By Belinda Goldsmith

COPENHAGEN, May 17 (Thomson Reuters Foundation) - The lives of millions of girls giving birth under the age of 15 are at risk because they are slipping through the net of the system, Anne-Birgitte Albrectsen, the new head of child rights organisation Plan International, said on Tuesday.

Globally it is estimated over 2 million girls under the age of 15 become mothers each year, but the number is uncertain as official data tends to only track births of women aged 15 to 49 even though girls can get pregnant from age 11 or so onwards.

Albrectsen, in her first major initiative since taking over at Plan International last September, has joined forces with the United Nations Population Fund in the #childmothers campaign to prevent early motherhood and support young mothers.
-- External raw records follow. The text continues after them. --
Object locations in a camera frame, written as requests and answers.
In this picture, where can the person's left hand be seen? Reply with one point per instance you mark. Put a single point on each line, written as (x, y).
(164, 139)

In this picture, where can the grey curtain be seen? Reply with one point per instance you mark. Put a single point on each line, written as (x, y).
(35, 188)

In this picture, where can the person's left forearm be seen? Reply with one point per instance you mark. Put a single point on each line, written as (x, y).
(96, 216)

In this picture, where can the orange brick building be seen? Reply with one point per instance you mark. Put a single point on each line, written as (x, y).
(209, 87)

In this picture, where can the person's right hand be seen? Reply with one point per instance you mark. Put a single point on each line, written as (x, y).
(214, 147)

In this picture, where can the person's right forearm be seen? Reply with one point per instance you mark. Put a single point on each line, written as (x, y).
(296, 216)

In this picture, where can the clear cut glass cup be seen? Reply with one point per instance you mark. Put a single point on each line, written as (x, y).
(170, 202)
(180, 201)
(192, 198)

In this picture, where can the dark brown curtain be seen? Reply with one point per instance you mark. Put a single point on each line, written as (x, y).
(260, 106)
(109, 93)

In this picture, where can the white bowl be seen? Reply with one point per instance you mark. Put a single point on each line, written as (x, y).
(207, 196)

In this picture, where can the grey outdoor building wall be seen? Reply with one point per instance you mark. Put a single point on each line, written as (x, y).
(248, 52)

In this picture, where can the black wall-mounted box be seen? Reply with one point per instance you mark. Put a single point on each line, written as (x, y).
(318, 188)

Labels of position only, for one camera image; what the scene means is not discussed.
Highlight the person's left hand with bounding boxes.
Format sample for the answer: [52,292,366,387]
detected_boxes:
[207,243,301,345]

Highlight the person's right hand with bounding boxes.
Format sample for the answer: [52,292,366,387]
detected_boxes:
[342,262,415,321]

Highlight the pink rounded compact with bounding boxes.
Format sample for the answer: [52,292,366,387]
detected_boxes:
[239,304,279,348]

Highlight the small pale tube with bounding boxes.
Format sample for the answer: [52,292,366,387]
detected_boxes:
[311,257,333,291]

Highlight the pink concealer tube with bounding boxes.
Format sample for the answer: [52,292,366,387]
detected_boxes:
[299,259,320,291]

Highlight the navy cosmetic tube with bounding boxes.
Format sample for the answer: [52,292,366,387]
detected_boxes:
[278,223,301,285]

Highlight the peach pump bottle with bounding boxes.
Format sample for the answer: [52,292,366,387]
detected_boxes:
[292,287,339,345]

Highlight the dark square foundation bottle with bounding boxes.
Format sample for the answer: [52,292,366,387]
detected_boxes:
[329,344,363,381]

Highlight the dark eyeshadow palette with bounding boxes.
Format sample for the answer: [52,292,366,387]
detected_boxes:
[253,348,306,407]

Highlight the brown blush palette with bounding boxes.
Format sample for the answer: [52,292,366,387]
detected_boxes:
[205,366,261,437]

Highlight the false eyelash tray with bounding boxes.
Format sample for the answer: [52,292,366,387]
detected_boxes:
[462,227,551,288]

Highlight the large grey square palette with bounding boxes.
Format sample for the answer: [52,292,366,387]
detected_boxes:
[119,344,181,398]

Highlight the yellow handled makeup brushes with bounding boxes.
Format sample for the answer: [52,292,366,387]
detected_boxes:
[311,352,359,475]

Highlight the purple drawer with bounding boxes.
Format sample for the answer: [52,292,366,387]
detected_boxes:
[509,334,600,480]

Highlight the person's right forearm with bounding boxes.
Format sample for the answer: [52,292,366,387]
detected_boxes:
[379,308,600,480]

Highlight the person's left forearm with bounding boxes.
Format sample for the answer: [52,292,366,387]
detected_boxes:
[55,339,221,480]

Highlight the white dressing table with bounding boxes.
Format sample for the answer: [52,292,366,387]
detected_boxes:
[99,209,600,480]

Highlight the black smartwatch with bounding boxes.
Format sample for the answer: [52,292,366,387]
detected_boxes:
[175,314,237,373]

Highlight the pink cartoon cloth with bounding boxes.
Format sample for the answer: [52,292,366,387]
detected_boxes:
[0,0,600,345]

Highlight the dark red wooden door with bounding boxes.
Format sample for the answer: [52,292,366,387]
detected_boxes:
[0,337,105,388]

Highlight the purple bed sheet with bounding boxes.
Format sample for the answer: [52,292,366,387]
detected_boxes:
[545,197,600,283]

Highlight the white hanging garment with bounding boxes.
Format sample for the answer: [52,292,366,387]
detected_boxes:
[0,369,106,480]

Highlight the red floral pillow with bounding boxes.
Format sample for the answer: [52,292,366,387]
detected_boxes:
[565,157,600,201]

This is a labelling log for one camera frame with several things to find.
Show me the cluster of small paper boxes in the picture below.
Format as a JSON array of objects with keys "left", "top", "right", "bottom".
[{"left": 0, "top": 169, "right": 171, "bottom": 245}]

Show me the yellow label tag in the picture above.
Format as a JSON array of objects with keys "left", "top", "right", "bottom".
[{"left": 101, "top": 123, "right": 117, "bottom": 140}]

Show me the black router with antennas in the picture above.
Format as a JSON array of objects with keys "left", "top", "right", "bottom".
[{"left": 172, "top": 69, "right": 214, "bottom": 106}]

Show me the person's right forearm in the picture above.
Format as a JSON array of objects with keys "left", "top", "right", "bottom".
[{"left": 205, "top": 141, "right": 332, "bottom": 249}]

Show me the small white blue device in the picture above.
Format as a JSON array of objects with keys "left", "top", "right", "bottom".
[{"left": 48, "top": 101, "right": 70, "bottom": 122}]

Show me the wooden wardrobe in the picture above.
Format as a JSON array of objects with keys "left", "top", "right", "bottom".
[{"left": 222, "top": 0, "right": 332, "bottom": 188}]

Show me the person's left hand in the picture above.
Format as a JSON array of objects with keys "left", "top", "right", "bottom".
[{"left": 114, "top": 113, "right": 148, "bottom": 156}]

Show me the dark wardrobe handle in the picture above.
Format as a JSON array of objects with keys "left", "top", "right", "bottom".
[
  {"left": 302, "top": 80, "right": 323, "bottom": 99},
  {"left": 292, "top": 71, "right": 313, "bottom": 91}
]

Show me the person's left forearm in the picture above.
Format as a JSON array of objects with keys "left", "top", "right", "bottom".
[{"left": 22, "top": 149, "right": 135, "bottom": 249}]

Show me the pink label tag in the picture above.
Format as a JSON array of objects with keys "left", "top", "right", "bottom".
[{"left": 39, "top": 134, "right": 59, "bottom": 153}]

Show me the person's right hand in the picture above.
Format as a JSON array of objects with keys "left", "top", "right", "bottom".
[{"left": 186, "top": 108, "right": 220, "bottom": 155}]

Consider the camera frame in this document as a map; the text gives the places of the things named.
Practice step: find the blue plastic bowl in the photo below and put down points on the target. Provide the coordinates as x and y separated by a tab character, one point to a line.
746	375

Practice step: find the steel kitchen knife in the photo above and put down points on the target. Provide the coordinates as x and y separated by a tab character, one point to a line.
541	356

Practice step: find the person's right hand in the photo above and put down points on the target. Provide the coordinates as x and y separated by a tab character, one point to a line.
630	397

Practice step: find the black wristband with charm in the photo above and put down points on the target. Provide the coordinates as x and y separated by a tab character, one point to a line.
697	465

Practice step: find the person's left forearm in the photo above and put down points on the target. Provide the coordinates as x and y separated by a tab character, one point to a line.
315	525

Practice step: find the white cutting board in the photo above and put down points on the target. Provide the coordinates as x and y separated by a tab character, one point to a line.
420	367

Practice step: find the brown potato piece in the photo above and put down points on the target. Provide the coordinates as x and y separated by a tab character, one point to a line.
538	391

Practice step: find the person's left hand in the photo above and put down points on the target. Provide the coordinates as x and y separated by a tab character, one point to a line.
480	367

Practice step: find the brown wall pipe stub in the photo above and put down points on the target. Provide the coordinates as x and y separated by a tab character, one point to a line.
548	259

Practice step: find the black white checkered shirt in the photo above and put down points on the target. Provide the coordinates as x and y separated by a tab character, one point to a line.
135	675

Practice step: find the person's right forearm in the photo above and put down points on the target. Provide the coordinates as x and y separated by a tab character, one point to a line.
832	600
Launching the initiative, she said an estimated 70,000 girls aged 10 to 19 die from birth-related complications every year, but a lack of data on young mothers meant they were invisible in statistics and often overlooked in development policies.

"Most of the pregnancies have happened by force, and there is a lot of violence and fear going on," Albrectsen told the Thomson Reuters Foundation in an interview at Women Deliver, the largest women's health and rights conference in a decade.

"In most countries these girls don't even show up in the statistics so we don't have the information to persuade governments to take steps."

The campaign on young mothers is one strand of a broader mission by Plan International to improve data on women and girls to push for action, and to measure governments on progress to achieve the U.N.'s new set of global goals agreed last year.

The 193 member states of the United Nations committed last year to 17 global goals that include working towards gender equality and empowering women and girls by 2030, as well as tackling health, education and violence challenges facing women.

In a bid to hold governments to account, Albrectsen on Tuesday unveiled a plan for Plan International to work with the International Women's Health Coalition, accountancy firm KPMG, ONE Campaign and Women Deliver, to compile better data.

They will use existing and new quantitative and qualitative data, and monitor certain indicators to track the progress being made for girls and women across key stages in their lives.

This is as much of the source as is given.